I say this because the other day, I was round a friend's house. Now, he has a TV, as you do, that is the old school style thick model, the one where the back is as thick as it is wide. This is fine by me, as it still does the same thing my skinny TV does. However, he had an Xbox 360 plugged in, a machine that assumes everyone who owns one has a HD telly and replaces their car every time they fill up the ash tray, and the writing on the screen was so small, even bacteria would have been reaching for their reading glasses. I literally couldn't read it at all!

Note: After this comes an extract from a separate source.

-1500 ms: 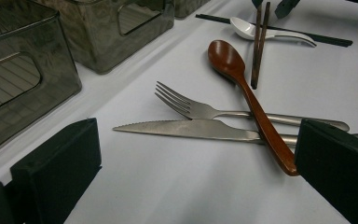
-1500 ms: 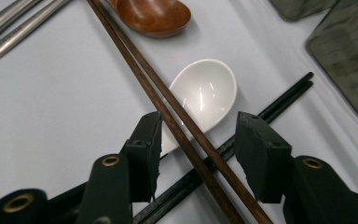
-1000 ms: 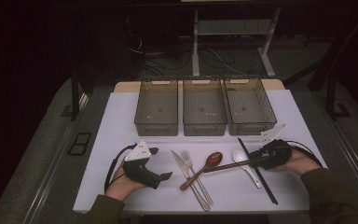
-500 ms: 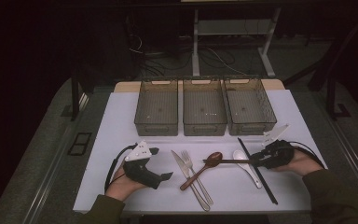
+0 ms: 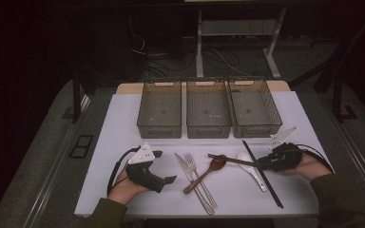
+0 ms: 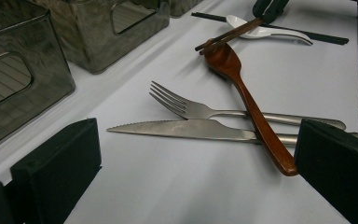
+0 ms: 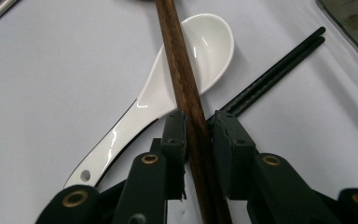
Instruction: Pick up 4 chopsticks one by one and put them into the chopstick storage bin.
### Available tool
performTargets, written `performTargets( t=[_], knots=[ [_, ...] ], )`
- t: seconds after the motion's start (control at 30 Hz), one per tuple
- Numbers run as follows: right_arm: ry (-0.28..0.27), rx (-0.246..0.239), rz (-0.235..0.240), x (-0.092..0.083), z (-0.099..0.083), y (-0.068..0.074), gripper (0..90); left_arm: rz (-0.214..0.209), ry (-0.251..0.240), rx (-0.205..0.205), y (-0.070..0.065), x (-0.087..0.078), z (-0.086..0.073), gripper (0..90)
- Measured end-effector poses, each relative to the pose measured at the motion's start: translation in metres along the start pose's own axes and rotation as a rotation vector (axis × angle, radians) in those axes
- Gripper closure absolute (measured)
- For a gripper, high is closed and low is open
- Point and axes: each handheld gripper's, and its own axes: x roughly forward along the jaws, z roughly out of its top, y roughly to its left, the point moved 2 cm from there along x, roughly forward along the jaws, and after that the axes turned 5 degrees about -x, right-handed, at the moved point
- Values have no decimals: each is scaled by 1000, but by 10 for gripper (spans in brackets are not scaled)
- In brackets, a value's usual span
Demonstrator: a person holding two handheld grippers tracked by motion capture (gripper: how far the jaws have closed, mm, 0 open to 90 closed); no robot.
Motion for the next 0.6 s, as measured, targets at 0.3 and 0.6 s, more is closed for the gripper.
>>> performTargets(
  t=[0.3, 0.6],
  knots=[
    [-1, -6, -2, -3, 0, 1, 751, -3, 1, 2, 0, 1, 0, 0],
    [-4, -27, -9, -8, 11, 1, 760, -4, -1, 2, -1, 1, 1, 0]
  ],
)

It's the same story with my old phone; it could connect to the internet, but it wasn't worth it as the words would be so small, that sensitive viewing equipment would be needed to establish if anything was even on the screen, let alone the language.

As much as all the futuristic tech we have now is amazing, slow it down, guys! It's a bit much to make words unfit for an old TV already, and it's not even that old, he's only had it, what, six or seven years? his car is older than that, and it doesn't need new software or HD tyres, or a USB petrol cap. Before we know it, it won't be just Mr 1970's that can't comprehend all the tech around today, but it will be anyone who doesn't replace their appliances every time there's a day in the week.